ASSIGNMENT:
The answer must be every line from the listing that holds the string "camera".

INFORMATION:
______

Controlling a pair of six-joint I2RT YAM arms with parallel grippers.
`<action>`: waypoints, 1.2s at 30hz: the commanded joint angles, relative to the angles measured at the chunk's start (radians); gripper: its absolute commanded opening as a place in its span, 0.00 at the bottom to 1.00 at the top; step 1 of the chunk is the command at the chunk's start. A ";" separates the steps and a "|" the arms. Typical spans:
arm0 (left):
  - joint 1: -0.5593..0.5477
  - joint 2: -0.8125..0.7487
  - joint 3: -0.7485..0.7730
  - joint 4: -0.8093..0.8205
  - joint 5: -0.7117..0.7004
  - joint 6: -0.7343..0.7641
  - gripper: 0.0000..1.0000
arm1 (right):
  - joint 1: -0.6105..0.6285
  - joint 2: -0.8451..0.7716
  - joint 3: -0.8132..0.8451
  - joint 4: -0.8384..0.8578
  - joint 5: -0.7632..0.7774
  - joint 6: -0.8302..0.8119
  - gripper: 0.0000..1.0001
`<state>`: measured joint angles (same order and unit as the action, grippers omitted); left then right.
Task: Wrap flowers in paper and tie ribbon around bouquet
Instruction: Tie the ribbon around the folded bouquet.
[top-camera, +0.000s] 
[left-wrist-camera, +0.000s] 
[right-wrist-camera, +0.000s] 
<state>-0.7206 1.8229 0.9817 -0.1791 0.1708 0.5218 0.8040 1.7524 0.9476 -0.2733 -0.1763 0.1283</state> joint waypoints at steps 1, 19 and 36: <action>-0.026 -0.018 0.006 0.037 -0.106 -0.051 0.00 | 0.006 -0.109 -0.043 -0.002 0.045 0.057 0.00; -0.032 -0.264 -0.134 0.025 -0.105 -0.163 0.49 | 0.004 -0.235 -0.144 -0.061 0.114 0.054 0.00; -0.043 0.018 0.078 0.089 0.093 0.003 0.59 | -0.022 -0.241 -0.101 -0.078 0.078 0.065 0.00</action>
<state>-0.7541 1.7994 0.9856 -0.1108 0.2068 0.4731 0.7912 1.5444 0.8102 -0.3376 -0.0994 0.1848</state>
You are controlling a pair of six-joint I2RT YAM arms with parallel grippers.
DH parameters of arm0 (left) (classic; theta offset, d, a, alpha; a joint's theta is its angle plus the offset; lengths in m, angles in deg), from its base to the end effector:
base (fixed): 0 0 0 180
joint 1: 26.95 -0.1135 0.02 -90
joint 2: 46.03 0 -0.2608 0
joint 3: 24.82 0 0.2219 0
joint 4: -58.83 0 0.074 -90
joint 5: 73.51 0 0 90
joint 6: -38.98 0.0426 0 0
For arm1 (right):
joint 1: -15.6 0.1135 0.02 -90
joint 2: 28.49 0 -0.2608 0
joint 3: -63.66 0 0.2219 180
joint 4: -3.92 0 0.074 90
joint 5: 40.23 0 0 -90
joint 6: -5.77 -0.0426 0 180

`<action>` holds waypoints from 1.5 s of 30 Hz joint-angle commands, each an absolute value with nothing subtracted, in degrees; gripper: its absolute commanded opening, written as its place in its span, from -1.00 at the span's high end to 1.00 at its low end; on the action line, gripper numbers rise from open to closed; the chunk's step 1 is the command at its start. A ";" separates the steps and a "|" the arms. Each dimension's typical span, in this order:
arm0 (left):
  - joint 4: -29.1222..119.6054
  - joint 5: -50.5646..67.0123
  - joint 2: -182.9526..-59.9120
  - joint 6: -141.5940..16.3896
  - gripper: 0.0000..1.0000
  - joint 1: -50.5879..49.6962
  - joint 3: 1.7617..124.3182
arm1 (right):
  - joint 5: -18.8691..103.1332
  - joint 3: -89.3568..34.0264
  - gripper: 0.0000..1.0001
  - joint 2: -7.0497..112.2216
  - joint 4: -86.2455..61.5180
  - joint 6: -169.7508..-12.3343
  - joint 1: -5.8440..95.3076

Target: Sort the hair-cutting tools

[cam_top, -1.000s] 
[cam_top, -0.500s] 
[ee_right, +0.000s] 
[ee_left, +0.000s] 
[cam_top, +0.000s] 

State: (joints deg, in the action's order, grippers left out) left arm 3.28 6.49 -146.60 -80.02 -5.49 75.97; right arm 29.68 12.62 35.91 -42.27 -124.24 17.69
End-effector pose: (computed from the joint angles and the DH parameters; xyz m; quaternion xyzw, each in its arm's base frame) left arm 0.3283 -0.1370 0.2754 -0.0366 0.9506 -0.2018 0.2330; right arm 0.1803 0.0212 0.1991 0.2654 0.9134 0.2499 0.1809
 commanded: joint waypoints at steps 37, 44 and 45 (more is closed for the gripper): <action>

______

FINISHED EXERCISE:
[top-camera, +0.000s] 
[left-wrist-camera, +0.000s] 
[right-wrist-camera, +0.000s] 

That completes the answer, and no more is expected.